> WHAT YOU ARE ASKED TO DO
Only these lines of the data below are wanted: the one with "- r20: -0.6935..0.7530", the one with "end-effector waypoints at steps", and any lines between them, each repeated exactly.

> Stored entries
-*-*-

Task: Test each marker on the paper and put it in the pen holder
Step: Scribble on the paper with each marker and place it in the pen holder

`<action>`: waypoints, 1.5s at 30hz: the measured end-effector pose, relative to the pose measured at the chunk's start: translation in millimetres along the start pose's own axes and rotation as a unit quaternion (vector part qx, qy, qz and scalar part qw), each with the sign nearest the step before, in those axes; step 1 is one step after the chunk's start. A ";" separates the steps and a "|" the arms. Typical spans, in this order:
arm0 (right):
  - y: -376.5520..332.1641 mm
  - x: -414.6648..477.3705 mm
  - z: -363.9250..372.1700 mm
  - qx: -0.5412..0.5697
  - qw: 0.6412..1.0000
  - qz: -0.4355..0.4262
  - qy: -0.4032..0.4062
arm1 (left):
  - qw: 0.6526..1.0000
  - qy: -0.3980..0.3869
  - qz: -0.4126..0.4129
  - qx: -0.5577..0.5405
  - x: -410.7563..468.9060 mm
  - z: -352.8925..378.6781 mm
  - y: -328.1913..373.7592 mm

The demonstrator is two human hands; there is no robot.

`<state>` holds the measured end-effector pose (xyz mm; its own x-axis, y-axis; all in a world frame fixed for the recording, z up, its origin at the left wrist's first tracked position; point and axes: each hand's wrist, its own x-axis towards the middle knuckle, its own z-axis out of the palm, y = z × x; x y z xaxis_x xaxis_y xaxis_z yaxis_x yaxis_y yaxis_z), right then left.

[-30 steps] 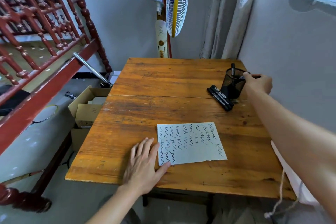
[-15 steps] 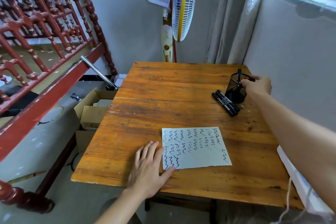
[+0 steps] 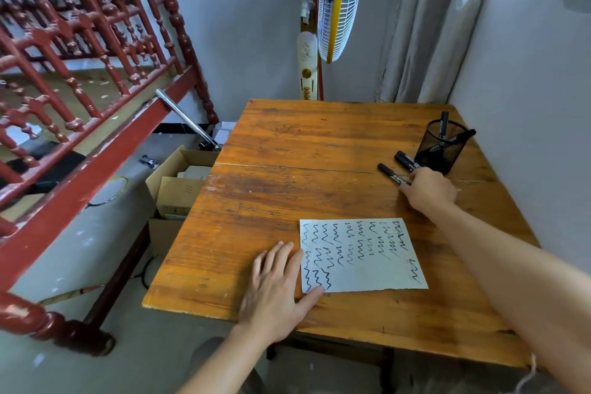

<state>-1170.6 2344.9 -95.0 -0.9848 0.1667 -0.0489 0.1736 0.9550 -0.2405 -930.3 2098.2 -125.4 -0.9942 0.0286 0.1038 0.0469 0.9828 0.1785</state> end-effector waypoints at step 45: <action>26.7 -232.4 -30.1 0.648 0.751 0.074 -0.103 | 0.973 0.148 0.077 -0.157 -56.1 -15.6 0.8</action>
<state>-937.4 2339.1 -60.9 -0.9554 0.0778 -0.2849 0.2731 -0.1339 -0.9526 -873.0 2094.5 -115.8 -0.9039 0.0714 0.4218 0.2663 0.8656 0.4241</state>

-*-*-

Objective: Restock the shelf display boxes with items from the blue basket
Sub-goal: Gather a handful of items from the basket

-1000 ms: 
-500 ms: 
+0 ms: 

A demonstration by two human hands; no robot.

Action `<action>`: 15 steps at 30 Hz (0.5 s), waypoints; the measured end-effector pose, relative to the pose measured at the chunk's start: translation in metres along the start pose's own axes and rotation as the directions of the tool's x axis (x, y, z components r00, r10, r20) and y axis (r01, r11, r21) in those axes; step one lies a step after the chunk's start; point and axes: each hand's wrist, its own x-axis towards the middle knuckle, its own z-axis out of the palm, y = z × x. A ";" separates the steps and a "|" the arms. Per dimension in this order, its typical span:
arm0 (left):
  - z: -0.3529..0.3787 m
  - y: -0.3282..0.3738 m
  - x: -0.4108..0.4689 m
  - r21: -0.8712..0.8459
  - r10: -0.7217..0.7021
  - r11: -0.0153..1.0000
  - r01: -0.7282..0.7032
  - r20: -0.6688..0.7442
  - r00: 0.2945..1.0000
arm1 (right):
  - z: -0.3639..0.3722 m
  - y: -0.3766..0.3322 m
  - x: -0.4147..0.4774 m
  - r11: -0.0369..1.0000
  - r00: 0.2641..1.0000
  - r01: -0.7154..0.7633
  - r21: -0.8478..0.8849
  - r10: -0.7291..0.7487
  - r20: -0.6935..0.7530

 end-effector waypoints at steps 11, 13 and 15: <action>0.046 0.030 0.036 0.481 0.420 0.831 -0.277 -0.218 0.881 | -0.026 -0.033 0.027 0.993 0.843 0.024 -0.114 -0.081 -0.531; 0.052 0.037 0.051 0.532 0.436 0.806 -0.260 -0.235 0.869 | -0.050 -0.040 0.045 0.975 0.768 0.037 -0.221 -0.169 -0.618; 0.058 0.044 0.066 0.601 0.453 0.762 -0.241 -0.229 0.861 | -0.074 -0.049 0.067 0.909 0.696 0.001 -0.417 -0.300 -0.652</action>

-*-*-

> SOLUTION
  - r20: -0.6935..0.7530

 end-effector waypoints at steps 11, 13 and 15: <action>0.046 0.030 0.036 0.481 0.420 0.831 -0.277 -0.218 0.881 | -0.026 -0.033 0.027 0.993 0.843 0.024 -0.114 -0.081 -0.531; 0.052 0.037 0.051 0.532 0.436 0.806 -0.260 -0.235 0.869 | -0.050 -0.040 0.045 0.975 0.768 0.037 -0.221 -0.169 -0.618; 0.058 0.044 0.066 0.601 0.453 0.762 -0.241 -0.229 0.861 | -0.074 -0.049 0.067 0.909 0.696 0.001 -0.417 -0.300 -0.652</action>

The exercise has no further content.